Down the side of a mountain.
On a kiddie bike.
As is often the case, Brody wasn’t referring to your average afternoon social ride.
What started as a mostly crazy idea years ago became absurd reality again Sunday afternoon with the 9th annual running of the Pixie Repack — a social bike ride for adults on two-wheelers built for 5-year-olds.
No gears. No shocks. Just pedal like hell, lean into the turns and hold on like your life depends on it. Because it just might.
See photos from the Pixie Repack ride!
“Riding in this manner is not only dangerous, but also stupid!” organizers reminded riders before they set off for the shuttle ride to the mountain start. “We don’t encourage doing any of these rides.”
The riders aren’t totally crazy.
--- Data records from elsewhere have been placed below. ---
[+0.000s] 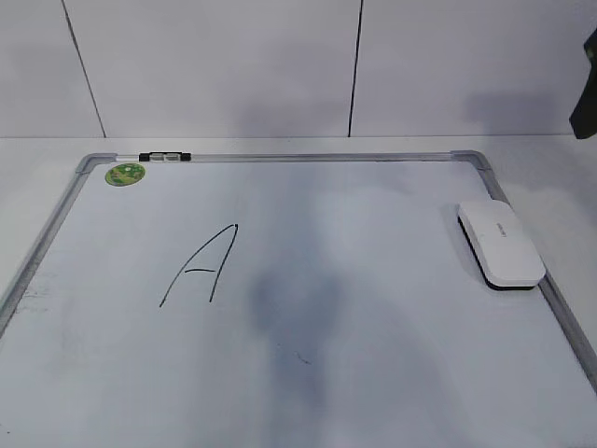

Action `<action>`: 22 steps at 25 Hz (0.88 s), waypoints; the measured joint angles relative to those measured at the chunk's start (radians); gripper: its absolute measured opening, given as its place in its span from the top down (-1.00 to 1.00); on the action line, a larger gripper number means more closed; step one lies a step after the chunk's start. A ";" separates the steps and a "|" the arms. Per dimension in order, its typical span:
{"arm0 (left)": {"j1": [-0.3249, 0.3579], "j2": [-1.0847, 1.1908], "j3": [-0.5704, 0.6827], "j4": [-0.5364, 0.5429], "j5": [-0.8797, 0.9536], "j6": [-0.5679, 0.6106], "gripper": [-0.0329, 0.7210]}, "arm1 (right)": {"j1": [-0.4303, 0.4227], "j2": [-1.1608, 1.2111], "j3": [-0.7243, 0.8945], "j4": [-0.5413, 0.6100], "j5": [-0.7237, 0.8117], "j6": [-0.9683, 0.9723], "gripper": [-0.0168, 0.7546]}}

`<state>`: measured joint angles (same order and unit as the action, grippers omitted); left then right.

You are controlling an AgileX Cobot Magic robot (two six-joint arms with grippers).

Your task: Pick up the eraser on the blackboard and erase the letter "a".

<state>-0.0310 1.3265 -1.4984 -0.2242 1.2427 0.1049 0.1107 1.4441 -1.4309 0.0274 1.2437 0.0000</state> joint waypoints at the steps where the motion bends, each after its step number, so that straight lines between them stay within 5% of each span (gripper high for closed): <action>1: 0.000 -0.015 0.023 0.010 0.002 -0.001 -0.38 | 0.000 -0.016 0.009 0.000 0.000 0.000 -0.45; 22: 0.000 -0.596 0.521 0.022 0.014 -0.004 -0.37 | 0.000 -0.493 0.321 0.004 0.006 0.013 -0.44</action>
<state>-0.0310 0.7305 -0.9776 -0.2017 1.2570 0.1012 0.1107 0.9514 -1.1104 0.0313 1.2494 0.0131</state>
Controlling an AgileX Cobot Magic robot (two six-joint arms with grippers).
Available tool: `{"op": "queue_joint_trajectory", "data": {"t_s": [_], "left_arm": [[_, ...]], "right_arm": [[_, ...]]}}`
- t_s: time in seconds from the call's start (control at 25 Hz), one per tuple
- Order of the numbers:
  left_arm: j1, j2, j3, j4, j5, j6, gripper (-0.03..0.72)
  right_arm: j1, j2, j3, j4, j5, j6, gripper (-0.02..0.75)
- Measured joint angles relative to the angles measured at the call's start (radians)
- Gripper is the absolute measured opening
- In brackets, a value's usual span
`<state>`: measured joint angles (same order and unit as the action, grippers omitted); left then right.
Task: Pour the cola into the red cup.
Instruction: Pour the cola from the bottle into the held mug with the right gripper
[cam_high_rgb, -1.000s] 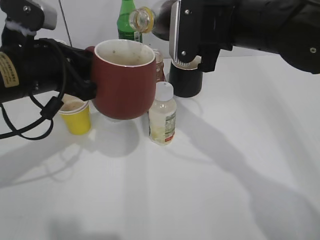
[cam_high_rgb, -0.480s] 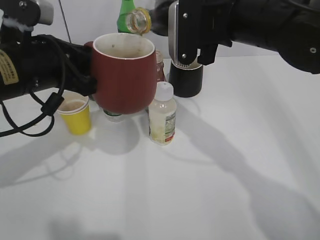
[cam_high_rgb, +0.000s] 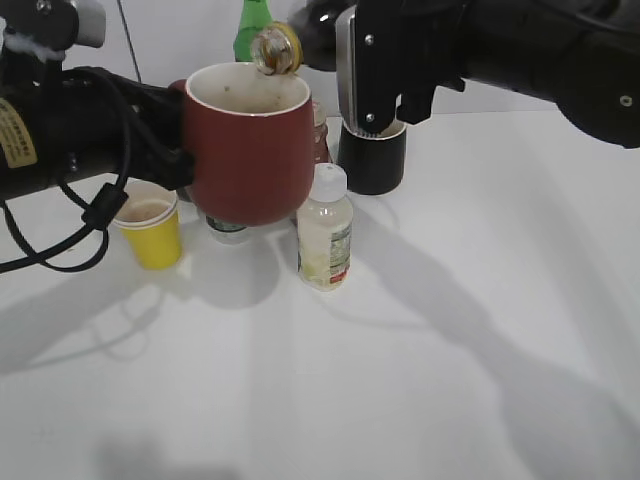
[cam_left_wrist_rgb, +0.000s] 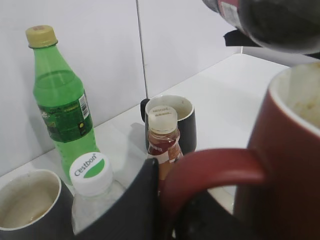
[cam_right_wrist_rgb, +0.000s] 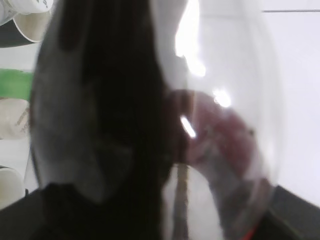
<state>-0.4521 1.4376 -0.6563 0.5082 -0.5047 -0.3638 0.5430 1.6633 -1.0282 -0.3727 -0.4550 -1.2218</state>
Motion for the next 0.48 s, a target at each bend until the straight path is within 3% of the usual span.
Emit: {"op": "queue_joint_trajectory", "data": {"t_s": [0.48], "left_arm": [[0.000,0.000,0.000,0.000,0.000,0.000,0.054]], "right_arm": [[0.000,0.000,0.000,-0.001,-0.023,-0.014,0.474]]}}
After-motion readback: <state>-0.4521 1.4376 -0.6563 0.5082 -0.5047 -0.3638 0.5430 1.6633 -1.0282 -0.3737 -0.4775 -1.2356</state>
Helmets are mandatory. Pads are strongly encouraged.
Still, the ride is, as custom bike frame-builder Eric Baar warned newbie Nate Andromeda, “primarily a ride of survival.”
Nearly two dozen men and one woman flew four miles down trails and roads of decomposing Pikes Peak granite and then a mile of asphalt, sliding through corners and popping over rocks on a bone-rattling, adrenaline-pumping ride to Bott Park in west Colorado Springs.
Twelve minutes after a crash-filled mass start, the ride was over.
“It was awesome,” said Trae Swofford, who drove from Denver to join the ride for the first time. “Normally I just ride around town. But to rip down a mountain? Amazing.”
Why not just take a spin on your mountain bike?
Pixies help you break out of the adult world for a few hours and ride like a kid again — symbolically and literally with their 16-inch or smaller wheels.
“I was hooked the day I first saw it” said Tom Brown, a veteran of the ride.
“It’s a really great feeling to be riding fast, just on the edge of control, a bit scared,” Brody said. “It’s... unbelievably fun.”
Who won?
Was it Kris Godwin on his pink and lavender “Bitty Kitty,” purchased for $1 at a secondhand store? Brown, astride “Tropical Splash?”
Cal Farmer, a mountain biker who picked up his knee-high BMX-style bike a few days ago, reached the park ahead of a tight pack of five riders, but missed the final turn — a rookie mistake.
In the end, organizers agreed, “everyone got a ribbon” — for surviving.